Source information
********************

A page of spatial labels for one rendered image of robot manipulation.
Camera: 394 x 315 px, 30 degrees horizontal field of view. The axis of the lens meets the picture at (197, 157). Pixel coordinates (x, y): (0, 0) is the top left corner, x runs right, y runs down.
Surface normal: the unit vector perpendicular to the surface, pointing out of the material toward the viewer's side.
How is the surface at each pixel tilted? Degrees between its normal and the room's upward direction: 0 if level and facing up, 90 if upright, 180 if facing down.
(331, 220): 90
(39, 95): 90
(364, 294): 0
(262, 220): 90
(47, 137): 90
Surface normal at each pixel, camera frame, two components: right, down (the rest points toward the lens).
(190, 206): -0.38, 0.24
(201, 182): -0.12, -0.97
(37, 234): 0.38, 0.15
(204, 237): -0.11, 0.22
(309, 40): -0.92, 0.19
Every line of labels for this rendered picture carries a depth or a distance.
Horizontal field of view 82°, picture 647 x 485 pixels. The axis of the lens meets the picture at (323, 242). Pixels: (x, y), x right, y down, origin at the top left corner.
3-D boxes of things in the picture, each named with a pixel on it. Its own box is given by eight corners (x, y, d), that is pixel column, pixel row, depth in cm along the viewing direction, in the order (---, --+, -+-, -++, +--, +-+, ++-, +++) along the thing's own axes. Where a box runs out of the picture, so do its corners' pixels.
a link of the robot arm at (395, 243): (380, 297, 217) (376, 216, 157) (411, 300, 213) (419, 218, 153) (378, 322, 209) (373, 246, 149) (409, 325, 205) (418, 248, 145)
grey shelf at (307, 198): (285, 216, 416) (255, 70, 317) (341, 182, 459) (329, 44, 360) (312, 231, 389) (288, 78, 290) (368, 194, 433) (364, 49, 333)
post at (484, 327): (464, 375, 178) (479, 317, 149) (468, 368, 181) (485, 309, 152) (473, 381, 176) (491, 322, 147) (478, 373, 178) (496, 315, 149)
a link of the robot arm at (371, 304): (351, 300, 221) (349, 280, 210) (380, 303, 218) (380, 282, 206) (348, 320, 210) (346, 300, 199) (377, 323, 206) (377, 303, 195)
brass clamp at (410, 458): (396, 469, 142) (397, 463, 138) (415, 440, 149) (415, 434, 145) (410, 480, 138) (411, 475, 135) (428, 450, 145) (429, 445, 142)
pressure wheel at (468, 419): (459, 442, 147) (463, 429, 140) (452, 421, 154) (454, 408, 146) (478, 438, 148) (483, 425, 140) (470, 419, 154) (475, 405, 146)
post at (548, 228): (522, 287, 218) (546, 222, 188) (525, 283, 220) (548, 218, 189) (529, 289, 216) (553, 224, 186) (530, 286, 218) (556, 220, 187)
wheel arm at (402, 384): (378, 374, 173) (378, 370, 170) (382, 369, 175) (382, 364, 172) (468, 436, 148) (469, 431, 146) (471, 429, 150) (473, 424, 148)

********************

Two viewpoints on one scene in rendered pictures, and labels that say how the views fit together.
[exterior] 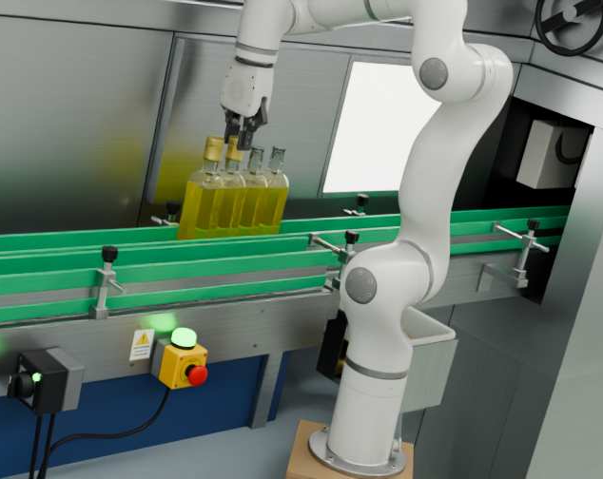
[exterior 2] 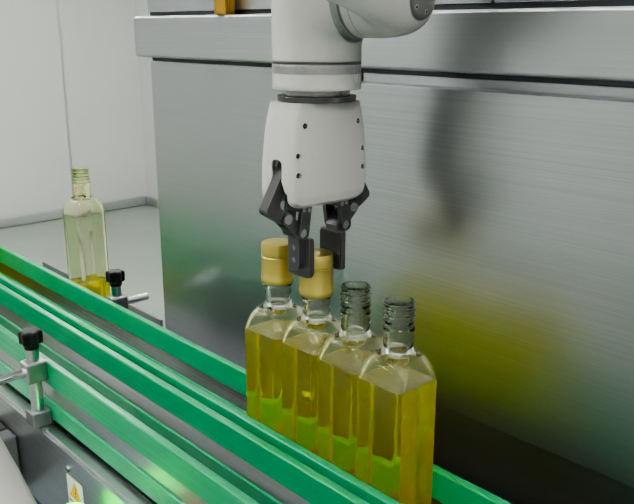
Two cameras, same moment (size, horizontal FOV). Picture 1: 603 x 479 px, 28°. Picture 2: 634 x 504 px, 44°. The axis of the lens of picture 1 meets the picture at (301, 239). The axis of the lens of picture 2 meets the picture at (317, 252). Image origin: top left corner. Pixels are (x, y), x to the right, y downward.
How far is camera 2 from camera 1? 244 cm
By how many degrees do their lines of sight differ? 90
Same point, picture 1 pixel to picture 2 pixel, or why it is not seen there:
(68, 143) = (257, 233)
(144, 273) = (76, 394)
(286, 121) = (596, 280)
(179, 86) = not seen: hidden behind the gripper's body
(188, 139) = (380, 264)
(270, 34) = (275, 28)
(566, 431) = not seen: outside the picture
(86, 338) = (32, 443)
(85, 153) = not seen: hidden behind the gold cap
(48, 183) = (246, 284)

********************

Problem to solve
In the data above, which lines lie between the line with "(309, 40): -0.92, 0.19" and the line with "Horizontal field of view 82°, picture", inclusive? Print those lines exactly and nothing else.

Answer section
(309, 40): -0.92, 0.19
Every line of labels for this rendered picture carries a depth or a distance.
Horizontal field of view 82°, picture 647 x 485 pixels. The axis of the lens meets the picture at (323, 242). Pixels: (x, y), x right, y down, origin at the top left corner.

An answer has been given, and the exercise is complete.